Goodness!
Her doctors are not concerned with the high spikes of her heart rate? And they're not concerned with oxygen levels that dip to 88-89%? Maybe they're gauging their concern from an average, not the lowest oxygen. But normal oxygen levels are in the upper 90's, not the lower 90's. I'd be worried as well.
If it were me, I'd want to see the data. You said the auto cpap didn't work because it didn't deliver the higher pressure she needed. Auto cpaps are usually set at a range of pressure, centered around the titrated pressure. For example, if her pressure was determined at 12, they might make the range 10 to 14, as an example. Auto cpaps record data, I'd be curious to see if it ever ran at a high pressure than 12. Maybe she needs a higher pressure. Has she had a full sleep study? Typical diagnostic testing is in two parts: the first testing for existence and severity, the second to test pressures for using cpap.

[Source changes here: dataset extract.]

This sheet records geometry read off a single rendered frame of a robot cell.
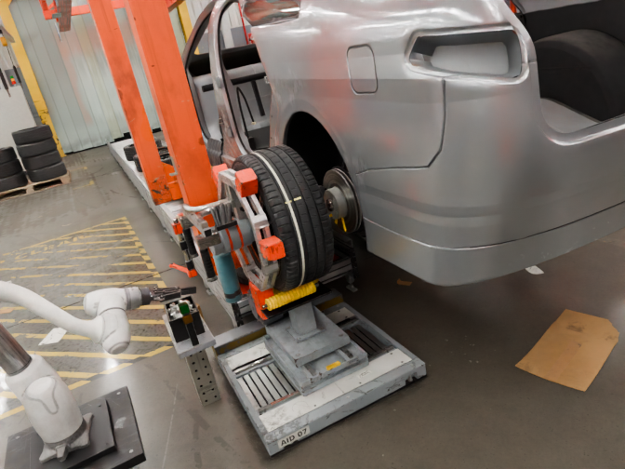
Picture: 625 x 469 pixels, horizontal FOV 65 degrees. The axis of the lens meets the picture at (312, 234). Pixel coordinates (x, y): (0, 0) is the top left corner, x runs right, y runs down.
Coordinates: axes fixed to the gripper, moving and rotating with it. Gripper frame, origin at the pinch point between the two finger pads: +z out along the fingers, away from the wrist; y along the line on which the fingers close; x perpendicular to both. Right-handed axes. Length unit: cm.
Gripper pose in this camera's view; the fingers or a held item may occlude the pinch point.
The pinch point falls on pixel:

Do you know if all her apnea is obstructive? The report from a sleep study should indicate if it's obstructive or central sleep apnea or both. It's most likely all or mostly obstructive, from your description (and obstructive is the most common).
She obviously has special needs due to her surgeries. I have to wonder if something like a VPAP might be of use to her. As I understand it, that is a bipap or bilevel but with a timed mode (think it's called something else). It's usually ordered for someone with Central sleep apnea, but it seems like it might be a possibility for your daughter's situation. The VPAP can be run like a regular bipap or bilevel (bipap is a brand name for bilevel). But in another mode, it will start the breathing after an interval. But this thought is only me thinking out loud. The important thing is to know for sure what pressure is needed to keep the airway open, and I'm not confident from your description that 12 will always do it.
Are you from the UK? If you are, you might consider senting a PM (private message) to our forum member Daniel (Daniel is his username here). He's from Ireland, but he is very familiar with the UK sleep study centers. I think he runs another forum for your region of the world, for sleep apnea. He might have some more local insights for you.
But I feel you have reason to be concerned. The good news seems to be that your daughter will use her machine, that's a relief. We just have to get the right course of treatment for her.